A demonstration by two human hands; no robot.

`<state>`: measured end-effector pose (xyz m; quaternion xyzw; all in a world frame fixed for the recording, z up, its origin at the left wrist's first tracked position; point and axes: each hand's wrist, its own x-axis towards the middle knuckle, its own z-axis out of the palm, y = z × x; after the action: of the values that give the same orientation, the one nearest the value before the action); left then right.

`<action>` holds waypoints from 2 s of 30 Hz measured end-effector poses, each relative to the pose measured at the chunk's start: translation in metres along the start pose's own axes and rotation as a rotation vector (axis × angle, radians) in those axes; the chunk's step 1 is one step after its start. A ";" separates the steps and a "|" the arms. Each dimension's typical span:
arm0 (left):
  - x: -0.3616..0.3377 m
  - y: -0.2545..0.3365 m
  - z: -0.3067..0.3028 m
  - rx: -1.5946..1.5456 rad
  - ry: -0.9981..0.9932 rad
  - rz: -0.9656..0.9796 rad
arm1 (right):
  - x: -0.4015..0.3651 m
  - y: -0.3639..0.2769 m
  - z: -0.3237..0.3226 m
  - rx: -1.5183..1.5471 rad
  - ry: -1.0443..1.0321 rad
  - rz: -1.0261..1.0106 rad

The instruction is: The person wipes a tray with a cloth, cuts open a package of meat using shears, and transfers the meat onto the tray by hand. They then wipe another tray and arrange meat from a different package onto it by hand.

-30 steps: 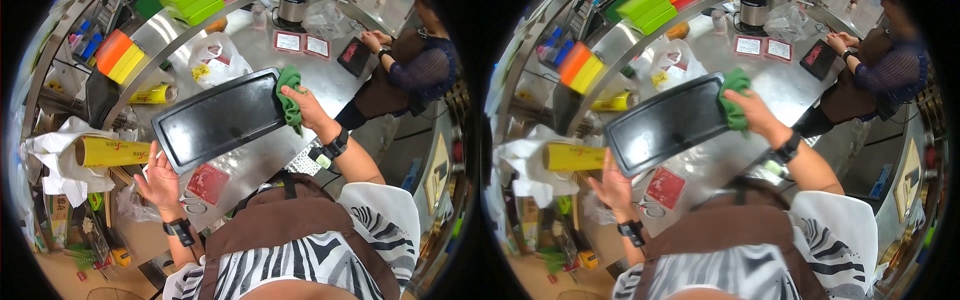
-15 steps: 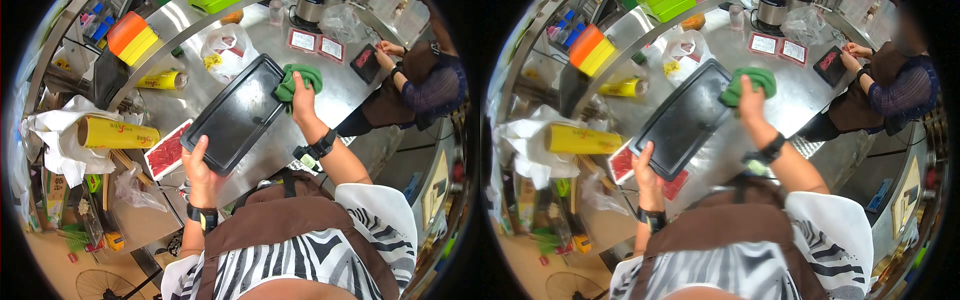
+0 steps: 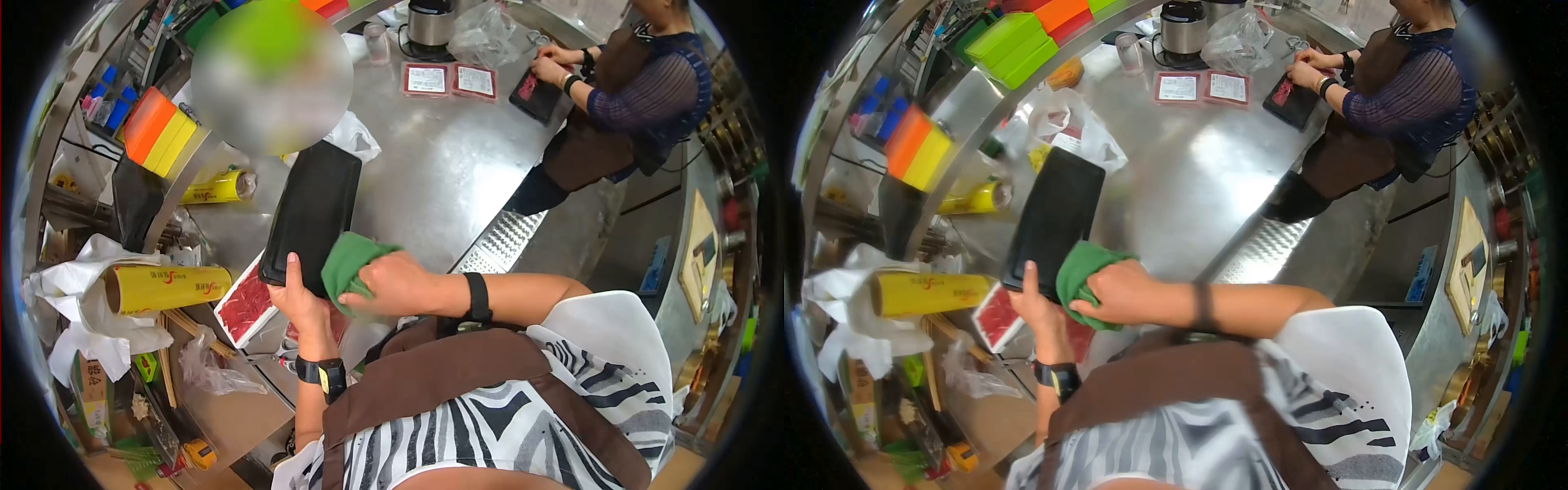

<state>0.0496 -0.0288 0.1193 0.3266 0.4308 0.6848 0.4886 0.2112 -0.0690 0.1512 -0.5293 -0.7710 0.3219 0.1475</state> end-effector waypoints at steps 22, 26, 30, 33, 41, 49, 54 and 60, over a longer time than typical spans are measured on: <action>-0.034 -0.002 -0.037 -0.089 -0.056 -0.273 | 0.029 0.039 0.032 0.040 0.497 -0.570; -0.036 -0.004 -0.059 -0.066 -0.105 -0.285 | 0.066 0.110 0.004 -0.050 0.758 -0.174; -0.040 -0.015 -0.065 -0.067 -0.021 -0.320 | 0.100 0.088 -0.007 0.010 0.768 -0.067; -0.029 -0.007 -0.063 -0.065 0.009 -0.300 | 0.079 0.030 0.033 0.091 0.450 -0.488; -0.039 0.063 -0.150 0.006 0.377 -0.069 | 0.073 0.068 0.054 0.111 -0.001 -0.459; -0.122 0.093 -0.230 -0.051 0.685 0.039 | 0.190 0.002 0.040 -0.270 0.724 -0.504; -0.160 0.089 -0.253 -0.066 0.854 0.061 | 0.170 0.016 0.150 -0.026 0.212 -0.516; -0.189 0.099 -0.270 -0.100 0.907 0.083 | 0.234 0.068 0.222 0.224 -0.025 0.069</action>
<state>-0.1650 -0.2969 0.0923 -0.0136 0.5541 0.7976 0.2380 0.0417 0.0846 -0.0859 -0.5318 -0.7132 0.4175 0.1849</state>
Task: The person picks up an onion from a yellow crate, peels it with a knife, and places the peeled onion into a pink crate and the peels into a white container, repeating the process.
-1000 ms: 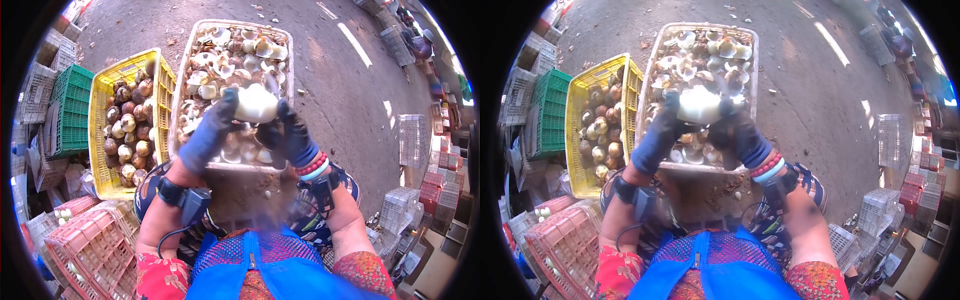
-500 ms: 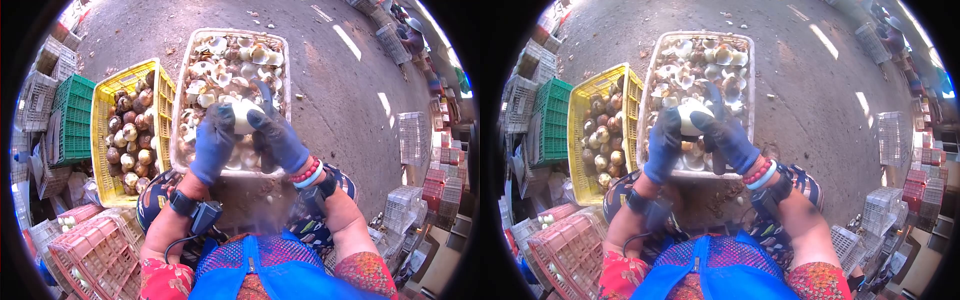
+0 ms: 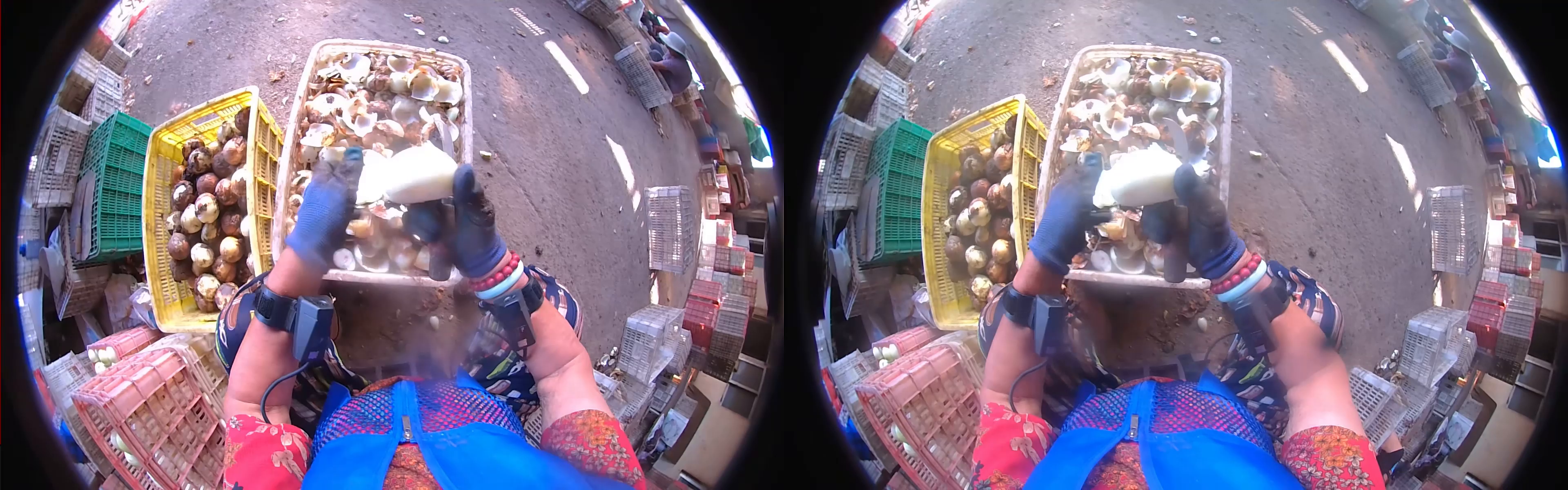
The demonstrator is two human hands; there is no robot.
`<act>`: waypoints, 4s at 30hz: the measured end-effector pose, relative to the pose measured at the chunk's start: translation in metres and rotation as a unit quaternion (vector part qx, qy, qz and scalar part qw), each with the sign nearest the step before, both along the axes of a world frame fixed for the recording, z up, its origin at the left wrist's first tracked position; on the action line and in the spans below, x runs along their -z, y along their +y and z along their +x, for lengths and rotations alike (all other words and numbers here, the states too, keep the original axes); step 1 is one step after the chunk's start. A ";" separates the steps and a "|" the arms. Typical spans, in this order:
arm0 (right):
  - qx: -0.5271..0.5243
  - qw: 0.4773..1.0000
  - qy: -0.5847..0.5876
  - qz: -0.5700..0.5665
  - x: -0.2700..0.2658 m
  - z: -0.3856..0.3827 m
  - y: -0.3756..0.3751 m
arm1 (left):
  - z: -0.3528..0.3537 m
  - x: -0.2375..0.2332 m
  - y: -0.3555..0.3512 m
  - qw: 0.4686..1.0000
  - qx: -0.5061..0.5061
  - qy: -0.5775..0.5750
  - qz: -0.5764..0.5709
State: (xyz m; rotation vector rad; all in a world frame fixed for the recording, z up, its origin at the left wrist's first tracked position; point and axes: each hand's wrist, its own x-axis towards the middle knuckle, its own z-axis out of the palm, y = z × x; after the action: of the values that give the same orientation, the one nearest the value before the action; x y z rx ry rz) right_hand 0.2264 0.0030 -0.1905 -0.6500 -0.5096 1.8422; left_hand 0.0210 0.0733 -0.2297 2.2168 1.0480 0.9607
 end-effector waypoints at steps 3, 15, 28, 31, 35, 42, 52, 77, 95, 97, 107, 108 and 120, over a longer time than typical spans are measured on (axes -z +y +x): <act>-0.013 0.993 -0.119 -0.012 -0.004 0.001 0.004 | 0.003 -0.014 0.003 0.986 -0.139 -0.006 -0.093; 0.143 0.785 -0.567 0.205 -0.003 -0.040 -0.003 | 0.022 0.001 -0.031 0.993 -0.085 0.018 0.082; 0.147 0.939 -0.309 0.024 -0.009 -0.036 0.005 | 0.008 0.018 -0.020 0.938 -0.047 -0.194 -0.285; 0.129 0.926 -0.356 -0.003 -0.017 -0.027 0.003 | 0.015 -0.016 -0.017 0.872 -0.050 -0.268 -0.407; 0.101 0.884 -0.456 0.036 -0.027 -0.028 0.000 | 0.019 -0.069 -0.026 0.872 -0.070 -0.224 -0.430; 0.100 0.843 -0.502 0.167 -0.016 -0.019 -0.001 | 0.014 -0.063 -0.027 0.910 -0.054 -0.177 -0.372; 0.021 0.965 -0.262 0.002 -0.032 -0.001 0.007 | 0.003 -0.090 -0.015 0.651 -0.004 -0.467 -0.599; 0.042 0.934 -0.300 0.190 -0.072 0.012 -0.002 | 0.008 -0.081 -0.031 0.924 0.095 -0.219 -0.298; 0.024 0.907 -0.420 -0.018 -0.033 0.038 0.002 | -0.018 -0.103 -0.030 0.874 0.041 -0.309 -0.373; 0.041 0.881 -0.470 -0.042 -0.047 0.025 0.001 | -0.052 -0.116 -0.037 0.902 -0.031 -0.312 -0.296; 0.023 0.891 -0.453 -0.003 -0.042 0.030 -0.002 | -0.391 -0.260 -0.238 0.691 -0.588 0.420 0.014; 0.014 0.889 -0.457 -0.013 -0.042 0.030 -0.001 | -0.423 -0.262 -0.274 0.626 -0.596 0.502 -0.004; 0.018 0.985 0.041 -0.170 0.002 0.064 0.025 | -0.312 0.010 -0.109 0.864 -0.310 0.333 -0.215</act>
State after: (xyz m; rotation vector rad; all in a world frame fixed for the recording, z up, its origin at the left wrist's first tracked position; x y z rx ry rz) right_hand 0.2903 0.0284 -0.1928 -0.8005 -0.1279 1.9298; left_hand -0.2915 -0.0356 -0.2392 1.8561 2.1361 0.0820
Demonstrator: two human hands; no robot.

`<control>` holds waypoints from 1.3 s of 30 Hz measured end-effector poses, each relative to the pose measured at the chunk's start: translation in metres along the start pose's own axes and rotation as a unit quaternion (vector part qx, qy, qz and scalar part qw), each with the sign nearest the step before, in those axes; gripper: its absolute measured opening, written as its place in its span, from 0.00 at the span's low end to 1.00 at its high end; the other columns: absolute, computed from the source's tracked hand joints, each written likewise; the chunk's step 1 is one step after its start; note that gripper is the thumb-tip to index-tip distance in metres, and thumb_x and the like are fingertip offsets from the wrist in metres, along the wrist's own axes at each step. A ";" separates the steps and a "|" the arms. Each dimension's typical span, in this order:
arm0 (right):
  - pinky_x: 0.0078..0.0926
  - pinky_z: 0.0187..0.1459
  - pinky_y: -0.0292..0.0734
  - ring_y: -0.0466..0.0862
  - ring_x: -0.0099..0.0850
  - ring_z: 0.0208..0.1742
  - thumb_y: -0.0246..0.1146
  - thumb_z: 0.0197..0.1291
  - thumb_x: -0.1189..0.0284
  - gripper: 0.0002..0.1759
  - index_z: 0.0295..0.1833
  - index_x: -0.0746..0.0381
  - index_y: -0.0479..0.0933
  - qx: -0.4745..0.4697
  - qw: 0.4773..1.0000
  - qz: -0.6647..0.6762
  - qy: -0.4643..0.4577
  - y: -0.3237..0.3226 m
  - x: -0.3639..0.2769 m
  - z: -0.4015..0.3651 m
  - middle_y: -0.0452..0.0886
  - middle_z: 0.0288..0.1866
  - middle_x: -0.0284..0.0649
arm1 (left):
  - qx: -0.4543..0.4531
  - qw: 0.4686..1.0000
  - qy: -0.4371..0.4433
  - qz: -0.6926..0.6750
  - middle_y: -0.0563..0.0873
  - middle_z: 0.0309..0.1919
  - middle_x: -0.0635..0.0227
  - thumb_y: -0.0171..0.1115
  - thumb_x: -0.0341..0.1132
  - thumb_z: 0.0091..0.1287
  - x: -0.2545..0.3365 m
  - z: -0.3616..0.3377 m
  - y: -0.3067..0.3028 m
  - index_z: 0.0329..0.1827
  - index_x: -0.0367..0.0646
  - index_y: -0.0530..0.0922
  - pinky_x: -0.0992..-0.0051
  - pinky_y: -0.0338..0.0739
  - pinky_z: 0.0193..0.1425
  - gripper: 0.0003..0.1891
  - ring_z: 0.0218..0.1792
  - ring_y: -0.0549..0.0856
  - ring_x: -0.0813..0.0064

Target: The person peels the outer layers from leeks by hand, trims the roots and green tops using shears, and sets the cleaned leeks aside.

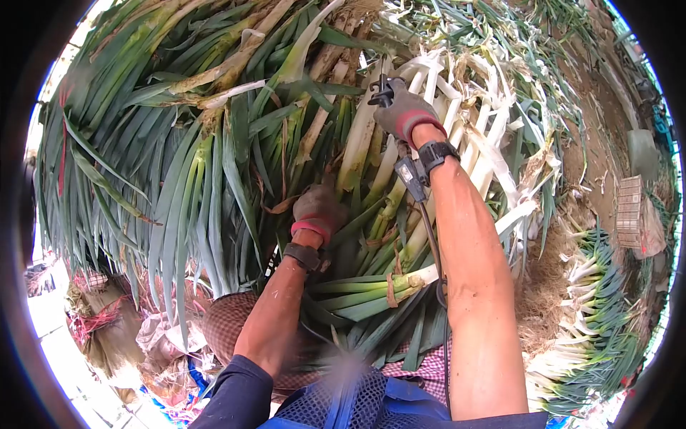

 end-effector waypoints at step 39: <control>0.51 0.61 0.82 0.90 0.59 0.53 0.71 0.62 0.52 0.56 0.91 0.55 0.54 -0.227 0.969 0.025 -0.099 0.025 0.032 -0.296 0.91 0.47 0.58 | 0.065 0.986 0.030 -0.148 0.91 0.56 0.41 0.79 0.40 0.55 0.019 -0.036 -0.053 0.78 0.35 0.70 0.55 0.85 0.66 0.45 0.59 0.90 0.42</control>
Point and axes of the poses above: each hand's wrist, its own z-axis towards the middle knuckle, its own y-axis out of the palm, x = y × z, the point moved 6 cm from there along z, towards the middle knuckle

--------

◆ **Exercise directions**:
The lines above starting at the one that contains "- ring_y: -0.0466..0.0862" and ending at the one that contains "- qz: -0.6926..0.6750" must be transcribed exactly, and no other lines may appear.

◆ **Result below**:
  - ring_y: -0.0466..0.0862
  - ring_x: -0.0099..0.0850
  - ring_z: 0.0208..0.1742
  - thumb_y: -0.0246..0.1146
  - thumb_z: 0.0197..0.1291
  - thumb_x: -0.1189..0.0284
  - gripper: 0.0002..0.1759
  - index_z: 0.0295..0.1833
  - index_x: -0.0746..0.0381
  - index_y: -0.0479..0.0933
  - qx: -0.4745..0.4697
  - qw: 0.4773..1.0000
  - qz: -0.6647..0.6762
  - qy: -0.4643..0.4577
  - y: -0.3237..0.3226 m
  - x: -0.3639..0.2769 m
  - z: -0.4015..0.3651 m
  - middle_y: -0.0452..0.0886
  - middle_z: 0.0288..0.1866
  - middle_x: -0.0284..0.0649
arm1 (left):
  - qx: -0.4543..0.4531
  - qw: 0.4686..1.0000
  - qy: -0.4371..0.4433
  - qz: -0.6926..0.6750

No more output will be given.